Assignment: Work out how many lines of the data below hold the string "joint". Answer with that number alone.

++++++

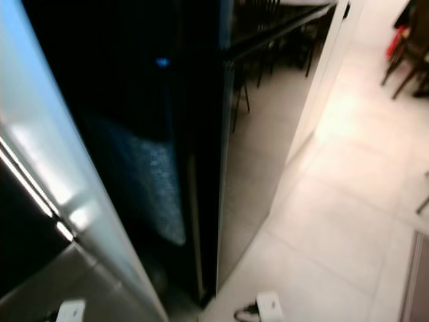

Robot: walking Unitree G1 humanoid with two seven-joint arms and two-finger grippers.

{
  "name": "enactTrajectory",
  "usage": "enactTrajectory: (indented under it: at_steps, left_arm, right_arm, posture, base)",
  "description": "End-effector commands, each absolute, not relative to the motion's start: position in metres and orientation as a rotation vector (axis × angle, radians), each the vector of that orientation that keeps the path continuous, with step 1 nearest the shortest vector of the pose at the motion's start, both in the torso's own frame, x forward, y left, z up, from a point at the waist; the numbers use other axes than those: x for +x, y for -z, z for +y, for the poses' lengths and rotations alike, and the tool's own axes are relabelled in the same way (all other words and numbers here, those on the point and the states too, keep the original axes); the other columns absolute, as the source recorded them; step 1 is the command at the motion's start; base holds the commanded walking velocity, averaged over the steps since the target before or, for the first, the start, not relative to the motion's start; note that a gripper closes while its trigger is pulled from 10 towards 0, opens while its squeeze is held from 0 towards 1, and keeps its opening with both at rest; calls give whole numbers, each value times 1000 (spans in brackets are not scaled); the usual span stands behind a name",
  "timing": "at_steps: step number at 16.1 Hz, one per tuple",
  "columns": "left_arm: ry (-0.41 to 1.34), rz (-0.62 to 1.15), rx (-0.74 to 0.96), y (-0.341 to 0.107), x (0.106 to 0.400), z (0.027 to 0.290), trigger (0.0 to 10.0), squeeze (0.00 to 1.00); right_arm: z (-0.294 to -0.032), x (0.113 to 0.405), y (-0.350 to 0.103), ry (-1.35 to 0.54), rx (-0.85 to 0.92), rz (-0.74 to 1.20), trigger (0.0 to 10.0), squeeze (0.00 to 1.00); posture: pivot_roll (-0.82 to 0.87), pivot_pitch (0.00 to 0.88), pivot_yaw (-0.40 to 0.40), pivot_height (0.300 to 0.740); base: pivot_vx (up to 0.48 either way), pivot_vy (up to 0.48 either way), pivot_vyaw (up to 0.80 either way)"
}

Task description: Restocking fridge

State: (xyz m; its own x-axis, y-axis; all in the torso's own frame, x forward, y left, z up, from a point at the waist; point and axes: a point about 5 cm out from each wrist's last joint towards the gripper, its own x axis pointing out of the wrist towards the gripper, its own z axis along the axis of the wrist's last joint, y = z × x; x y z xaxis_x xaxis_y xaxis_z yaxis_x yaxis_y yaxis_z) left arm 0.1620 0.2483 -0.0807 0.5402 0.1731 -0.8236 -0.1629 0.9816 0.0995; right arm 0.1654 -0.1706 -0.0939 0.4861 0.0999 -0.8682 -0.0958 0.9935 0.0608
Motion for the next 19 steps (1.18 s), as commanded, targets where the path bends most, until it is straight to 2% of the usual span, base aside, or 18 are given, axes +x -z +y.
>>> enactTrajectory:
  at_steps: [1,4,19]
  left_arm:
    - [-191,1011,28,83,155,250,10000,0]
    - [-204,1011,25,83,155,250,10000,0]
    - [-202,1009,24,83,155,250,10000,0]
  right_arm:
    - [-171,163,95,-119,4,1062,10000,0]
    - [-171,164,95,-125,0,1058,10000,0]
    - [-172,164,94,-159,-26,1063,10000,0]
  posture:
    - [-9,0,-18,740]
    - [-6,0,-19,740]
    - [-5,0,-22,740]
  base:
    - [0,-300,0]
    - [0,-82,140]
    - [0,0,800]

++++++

Result of this task: 2